If nothing else, talk at your pet. I say “at”, because I have a cat and we all know they don’t deign to talk “with” mere mortals. Fiddler’s contribution to proceedings so far has been to try and sit on my face and yell at me this morning. Truer words than “there is no snooze setting on a kitten who wants his breakfast” were never spoken.


A word about Google
Rule One – Don’t Google it.

Rule Two – Don’t Google it.
Rule Three – Why aren’t you listening? See Rules 1 and 2.

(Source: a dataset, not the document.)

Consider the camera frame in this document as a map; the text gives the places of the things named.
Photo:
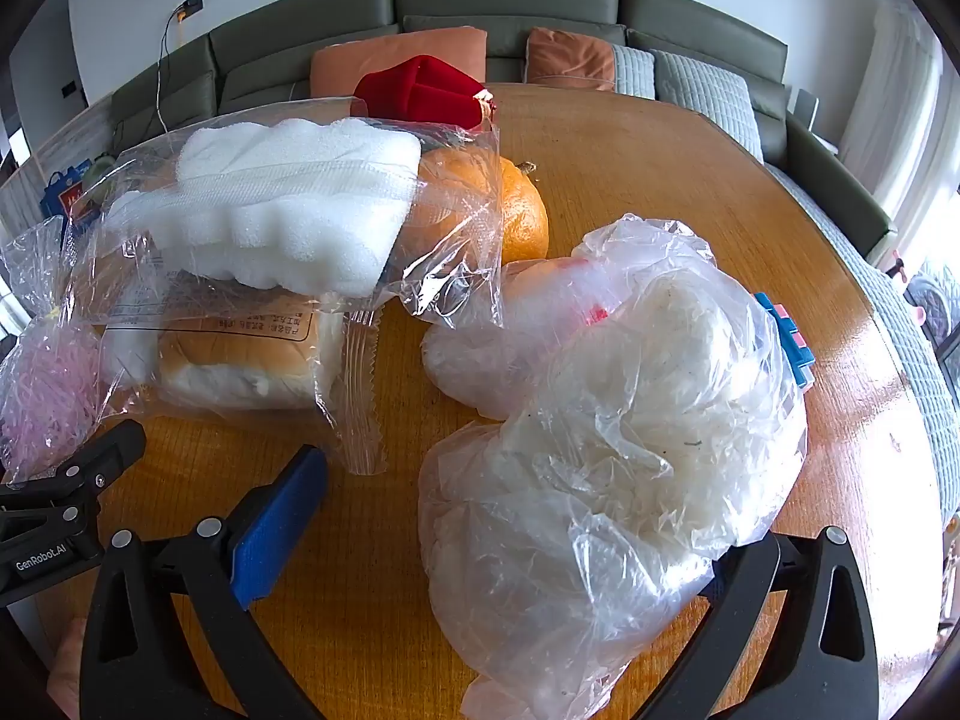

In all seriousness, it won’t help. It will only make you worry more and add to the confusion. Spare yourself at least some anxiety and don’t go look it up. If you really feel you must, do so with a championship ski slope’s worth of salt and a very critical eye.


Keep busy
This doesn’t have to mean tearing around at ninety miles per hour, but mostly it’s about keeping your mind occupied so you don’t dwell and end up, as mentioned, driving yourself up the wall. For me this meant going back to work, where I can’t help but be occupied because I’m a secretary to seven people (who are proving once again they are in fact some of the nicest people in the world). My friends took me to the pub on the day of the hospital visit, and I’ve a few things planned between now and next week’s results. One of those things is putting together a three door wardrobe whilst trying to keep Fiddler’s “allen key = toy” confusion at bay.

This leads nicely into….


Look after you
You’re allowed, after all. Do whatever you need to do to feel calm and content (or as close to that as you can get). If needs be, spoil yourself a bit. Do all the things you would usually do when you want to feel better. For me at the moment that’s tearing through my Springsteen collection and devoting rather a lot of time to my latest re-read of the Malazan series (me, fangirl? Perish the thought), and watching some really rubbish telly of an evening after work to help switch my brain off.

Also tea and cake, because I’m British and why not?
Most importantly though, make yourself the most important thing for the time being. You’re allowed the break from everything else, and those who matter will understand. I don’t think it’s possible to be worrying about a health scare and lots of other things at once without spontaneously combusting, but we shouldn’t really test that theory.
(Metaphors amuse me, I make no apologies. Image from bbc.co.uk)

Be the Rhineland
I am a demilitarised zone, you are not Germany.
Drama is right out with something like this. It really is important not to get embroiled in the sort of silliness everyone encounters at some point, because in a lot of ways people (all of us) are a bit stupid. We get upset about silly things and we let those things grow out of proportion, and in doing so we make angry phone calls or send ill-thought out bitchy Facebook messages, then the receiving party does the same and it all gets rather messy.
Now is not the time to be involved in those sorts of things. Look after you, ignore everything you need to and everyone else can go have a World War somewhere else. Be antisocial when you need to be, and this sort of thing qualifies.
Mind you, I live in a village in the middle of nowhere in the deepest darkest North, where people think might not have discovered fire yet. It’s really easy for me to be antisocial when I want to.


Be kind to yourself
You’re allowed to be upset, and you’re allowed to be frightened. It’s completely normal. No beating yourself up for being a human being is allowed at this juncture.
Be human- it’s what most of the rest of us are, and to be honest it’s alright.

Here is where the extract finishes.